Social Services will give her fair warning, him or the child. If she doesn’t get rid of him, they’ll remove the child.
So he’s from another country and beating her up 2 months in? He’s dangerous. Could you report him and see if his visa is revoked? Do you know where he works?

Buttons0522 · 22/06/2026 20:20

Oh gosh what a sorry state, your poor friend and her poor little one. I was coming on to say can you ask the parents to support you to support your friend but I see you’ve already commented about her own family background. She is very vulnerable if this is a situation that feels familiar and normalised to her, which I assume it will be if this is how she’s seen her father treat her mother. You can be the one here to help break the cycle. Please pursue with Social Services and raise with Police. Even if it causes your friend to step back from you, you will make a huge difference and could be the one to help stop this spiralling and continuing to be normalised with the children and their own families as they grow.

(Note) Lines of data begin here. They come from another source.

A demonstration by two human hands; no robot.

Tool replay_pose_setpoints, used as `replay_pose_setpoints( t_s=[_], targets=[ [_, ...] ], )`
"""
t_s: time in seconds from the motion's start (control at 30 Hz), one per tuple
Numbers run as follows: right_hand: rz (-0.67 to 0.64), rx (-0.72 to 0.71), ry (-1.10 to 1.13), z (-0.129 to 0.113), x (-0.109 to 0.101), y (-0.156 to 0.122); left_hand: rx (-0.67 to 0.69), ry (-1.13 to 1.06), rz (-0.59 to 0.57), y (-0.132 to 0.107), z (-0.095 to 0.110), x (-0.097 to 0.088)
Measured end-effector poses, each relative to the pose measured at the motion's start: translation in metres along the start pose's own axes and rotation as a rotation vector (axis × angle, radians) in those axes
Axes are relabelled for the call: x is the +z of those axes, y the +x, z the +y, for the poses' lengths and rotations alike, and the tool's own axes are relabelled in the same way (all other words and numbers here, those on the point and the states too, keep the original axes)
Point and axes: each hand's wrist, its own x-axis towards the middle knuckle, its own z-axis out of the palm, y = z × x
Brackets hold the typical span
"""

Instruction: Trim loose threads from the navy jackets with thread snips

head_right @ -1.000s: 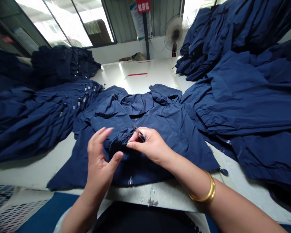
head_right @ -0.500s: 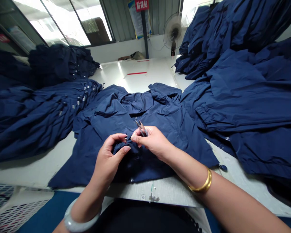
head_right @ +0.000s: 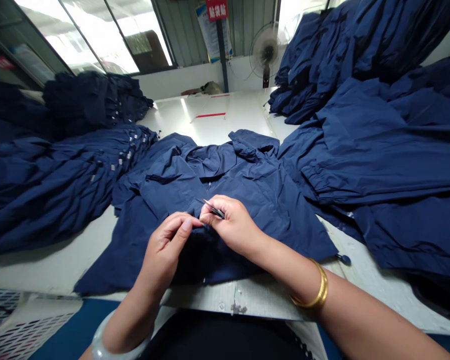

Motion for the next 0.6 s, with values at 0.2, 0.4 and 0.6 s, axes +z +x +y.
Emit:
replay_pose_setpoints(
  t_s=[0.2, 0.4, 0.6],
  targets=[
    [-0.033, -0.047, -0.042, -0.007, 0.001, -0.001, 0.11, 0.098, -0.135, 0.007, 0.008, -0.008],
    [-0.091, -0.006, -0.105, -0.003, -0.003, 0.002, -0.042, 0.091, -0.101, 0.01, 0.004, -0.02],
    [-0.283, 0.086, -0.167, -0.004, -0.024, 0.005, -0.241, -0.17, -0.006, 0.01, -0.012, -0.022]
  ],
)
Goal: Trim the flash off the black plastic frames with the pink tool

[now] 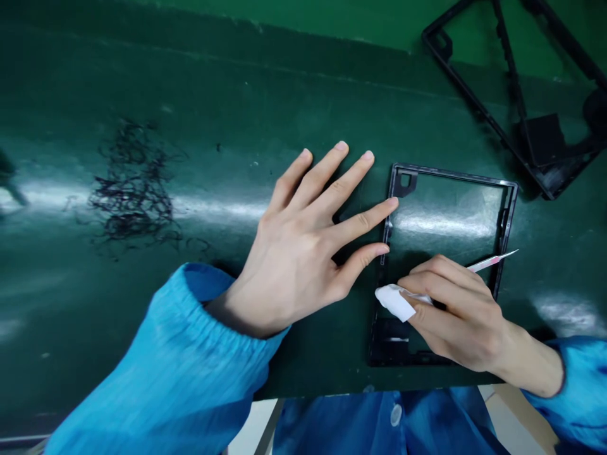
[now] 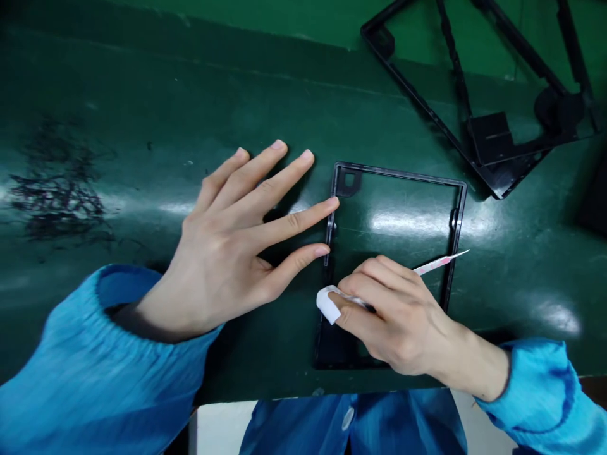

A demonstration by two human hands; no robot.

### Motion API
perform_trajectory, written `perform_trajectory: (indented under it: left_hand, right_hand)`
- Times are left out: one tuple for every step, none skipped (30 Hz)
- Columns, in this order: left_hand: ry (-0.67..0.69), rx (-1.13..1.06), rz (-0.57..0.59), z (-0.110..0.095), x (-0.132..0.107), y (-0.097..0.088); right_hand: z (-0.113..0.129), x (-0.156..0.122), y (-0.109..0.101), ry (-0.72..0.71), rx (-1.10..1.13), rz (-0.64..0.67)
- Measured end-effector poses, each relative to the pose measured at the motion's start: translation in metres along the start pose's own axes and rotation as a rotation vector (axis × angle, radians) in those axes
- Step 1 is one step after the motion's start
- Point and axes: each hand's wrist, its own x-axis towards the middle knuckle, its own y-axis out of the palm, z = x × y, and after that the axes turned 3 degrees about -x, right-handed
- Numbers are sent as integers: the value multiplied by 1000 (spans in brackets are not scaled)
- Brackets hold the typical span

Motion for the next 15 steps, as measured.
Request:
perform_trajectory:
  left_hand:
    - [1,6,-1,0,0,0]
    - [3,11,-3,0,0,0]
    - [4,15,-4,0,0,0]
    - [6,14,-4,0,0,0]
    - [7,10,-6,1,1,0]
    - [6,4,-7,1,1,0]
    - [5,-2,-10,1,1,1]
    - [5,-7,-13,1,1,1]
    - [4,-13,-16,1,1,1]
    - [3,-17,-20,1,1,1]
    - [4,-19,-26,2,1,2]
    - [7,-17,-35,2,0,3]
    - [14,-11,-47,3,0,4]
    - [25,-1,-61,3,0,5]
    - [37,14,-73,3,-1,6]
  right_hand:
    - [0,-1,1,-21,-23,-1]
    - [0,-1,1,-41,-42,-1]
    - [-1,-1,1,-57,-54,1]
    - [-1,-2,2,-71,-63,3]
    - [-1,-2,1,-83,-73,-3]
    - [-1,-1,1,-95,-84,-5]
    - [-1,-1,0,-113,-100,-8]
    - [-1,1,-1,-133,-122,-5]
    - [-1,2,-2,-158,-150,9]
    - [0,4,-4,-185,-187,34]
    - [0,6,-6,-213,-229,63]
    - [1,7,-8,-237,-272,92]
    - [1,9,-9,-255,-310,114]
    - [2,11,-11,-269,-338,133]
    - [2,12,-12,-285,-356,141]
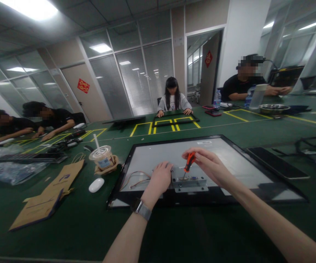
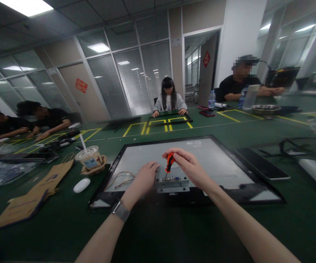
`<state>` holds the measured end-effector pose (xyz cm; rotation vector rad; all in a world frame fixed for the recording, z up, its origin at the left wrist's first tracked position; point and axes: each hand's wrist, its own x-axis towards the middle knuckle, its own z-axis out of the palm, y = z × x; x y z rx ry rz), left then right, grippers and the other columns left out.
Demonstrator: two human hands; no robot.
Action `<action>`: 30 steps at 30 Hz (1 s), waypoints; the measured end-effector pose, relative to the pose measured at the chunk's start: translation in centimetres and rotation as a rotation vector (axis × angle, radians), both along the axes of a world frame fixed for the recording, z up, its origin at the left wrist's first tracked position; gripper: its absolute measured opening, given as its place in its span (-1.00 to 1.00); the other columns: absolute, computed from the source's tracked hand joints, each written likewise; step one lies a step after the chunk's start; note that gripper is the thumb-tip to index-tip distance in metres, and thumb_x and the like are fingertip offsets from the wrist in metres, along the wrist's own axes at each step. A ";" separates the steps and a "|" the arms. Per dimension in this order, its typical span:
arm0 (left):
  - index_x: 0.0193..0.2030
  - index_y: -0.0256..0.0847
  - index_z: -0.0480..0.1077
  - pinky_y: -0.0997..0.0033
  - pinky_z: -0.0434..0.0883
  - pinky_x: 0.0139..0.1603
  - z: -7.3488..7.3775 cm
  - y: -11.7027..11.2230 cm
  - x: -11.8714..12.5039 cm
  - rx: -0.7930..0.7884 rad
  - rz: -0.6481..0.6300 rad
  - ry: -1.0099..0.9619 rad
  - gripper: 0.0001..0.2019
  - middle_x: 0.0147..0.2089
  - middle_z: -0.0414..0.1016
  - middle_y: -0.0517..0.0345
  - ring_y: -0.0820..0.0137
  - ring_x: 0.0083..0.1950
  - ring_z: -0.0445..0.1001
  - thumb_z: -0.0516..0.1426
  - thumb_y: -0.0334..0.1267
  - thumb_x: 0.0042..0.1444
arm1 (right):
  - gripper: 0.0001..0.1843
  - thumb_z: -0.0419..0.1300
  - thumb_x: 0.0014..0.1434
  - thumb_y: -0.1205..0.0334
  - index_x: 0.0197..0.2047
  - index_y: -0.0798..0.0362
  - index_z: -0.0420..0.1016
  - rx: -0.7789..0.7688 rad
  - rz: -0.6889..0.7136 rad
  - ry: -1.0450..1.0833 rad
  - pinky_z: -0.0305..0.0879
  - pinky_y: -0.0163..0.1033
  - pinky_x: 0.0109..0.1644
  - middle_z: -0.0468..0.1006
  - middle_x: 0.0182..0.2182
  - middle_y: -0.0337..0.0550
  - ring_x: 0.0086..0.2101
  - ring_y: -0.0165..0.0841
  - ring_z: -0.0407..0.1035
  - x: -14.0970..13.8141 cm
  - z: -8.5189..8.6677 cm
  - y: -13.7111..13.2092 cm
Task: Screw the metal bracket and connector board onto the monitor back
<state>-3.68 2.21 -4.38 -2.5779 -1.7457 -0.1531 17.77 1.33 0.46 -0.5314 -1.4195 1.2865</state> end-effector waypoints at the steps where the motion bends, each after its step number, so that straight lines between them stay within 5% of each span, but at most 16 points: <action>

JillThePlantKiller · 22/06/2026 20:21

Why would she assume you had reported? If this happened in a place where it could be overheard a passerby or neighbour might well have reported it. A neighbour seeing her in public with a beaten face might report it to SS knowing she has dc.

ConverselyAttired · 22/06/2026 20:21

These are the men who end up in the news having caused 40+ injuries to their girlfriends' dead toddlers. You must report it to social services.

Bridgertonisbest · 22/06/2026 20:22

PussInBin20 · 22/06/2026 19:45

Report to Social Services asap.

Exactly what I was going to say.

Why are you not counselling her to get him out of her property, it will only get worse. If he's beating her up within 2 months of starting a relationship with her, he's going to end up killing her (and probably pretty soon too).